# INPUT RECORDS
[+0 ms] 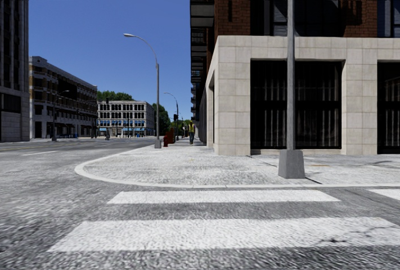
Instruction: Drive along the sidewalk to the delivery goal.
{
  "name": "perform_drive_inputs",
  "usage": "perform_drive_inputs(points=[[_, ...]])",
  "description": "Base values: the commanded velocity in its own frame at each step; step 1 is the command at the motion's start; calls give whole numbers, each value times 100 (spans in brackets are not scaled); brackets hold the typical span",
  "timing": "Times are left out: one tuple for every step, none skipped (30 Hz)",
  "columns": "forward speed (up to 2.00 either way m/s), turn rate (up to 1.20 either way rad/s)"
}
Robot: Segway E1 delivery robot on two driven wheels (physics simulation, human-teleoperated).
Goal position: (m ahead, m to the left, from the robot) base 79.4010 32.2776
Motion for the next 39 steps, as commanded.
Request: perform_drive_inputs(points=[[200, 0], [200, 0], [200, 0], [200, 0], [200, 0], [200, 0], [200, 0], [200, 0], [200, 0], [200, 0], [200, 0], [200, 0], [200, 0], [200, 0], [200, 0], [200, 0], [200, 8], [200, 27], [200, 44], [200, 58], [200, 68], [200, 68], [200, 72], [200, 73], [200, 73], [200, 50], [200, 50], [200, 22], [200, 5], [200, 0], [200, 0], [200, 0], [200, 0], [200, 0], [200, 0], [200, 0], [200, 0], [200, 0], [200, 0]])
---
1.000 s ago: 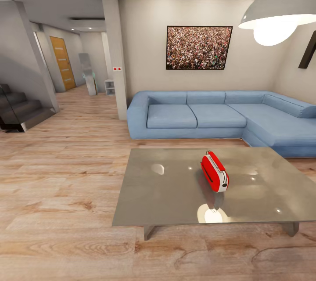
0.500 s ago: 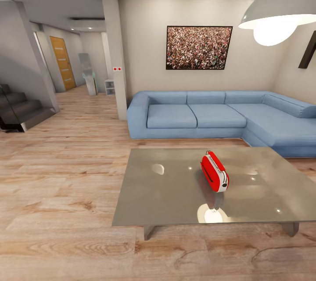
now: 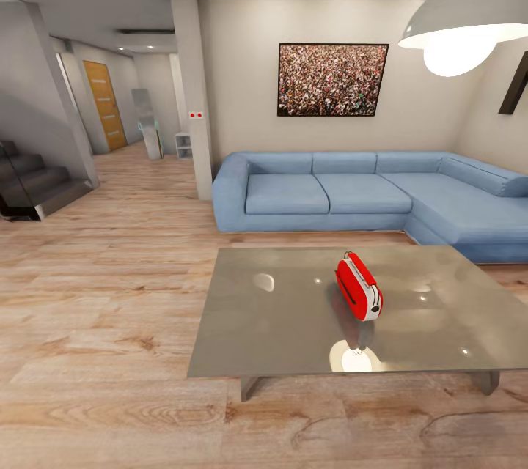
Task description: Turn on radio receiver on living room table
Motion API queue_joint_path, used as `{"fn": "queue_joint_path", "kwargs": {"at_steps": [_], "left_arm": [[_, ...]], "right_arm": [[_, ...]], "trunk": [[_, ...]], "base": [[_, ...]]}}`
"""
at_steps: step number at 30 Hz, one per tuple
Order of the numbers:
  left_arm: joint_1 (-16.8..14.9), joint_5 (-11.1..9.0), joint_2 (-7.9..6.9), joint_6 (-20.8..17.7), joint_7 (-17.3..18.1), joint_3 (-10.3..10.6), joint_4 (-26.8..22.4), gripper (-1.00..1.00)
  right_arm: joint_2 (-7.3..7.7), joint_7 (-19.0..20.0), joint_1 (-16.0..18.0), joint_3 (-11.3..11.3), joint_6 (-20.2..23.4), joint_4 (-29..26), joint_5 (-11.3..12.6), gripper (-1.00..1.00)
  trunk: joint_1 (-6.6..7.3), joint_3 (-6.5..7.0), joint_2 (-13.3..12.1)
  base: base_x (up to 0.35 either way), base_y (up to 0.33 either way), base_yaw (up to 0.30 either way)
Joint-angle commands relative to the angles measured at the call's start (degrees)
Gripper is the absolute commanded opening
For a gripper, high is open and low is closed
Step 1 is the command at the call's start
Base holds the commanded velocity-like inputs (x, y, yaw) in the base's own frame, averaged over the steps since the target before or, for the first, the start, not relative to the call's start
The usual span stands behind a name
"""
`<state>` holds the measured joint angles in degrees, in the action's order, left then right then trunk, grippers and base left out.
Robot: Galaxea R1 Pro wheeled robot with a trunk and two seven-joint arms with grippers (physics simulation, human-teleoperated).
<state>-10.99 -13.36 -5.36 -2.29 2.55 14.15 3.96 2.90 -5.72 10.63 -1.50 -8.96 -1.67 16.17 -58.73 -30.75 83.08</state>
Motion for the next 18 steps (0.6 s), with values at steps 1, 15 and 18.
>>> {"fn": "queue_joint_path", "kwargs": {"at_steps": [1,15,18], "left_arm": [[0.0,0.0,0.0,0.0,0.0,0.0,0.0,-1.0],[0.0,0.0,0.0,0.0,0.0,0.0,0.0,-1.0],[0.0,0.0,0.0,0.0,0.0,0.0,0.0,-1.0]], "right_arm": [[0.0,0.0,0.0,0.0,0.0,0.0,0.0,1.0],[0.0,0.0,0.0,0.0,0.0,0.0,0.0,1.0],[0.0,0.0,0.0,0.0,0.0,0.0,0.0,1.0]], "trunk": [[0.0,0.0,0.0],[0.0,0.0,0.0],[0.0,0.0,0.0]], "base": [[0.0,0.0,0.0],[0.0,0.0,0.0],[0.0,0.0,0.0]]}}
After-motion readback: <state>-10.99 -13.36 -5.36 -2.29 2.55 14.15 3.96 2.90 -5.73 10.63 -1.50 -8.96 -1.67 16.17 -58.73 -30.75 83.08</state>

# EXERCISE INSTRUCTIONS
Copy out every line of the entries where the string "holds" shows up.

# SOLUTION TO THE PROBLEM
Base holds the commanded velocity-like inputs (x, y, yaw) in the base's own frame, averaged over the steps since the target before or, for the first, the start, not relative to the call's start
`<state>` holds the measured joint angles in degrees, in the action's order, left then right then trunk, grippers and base left out.

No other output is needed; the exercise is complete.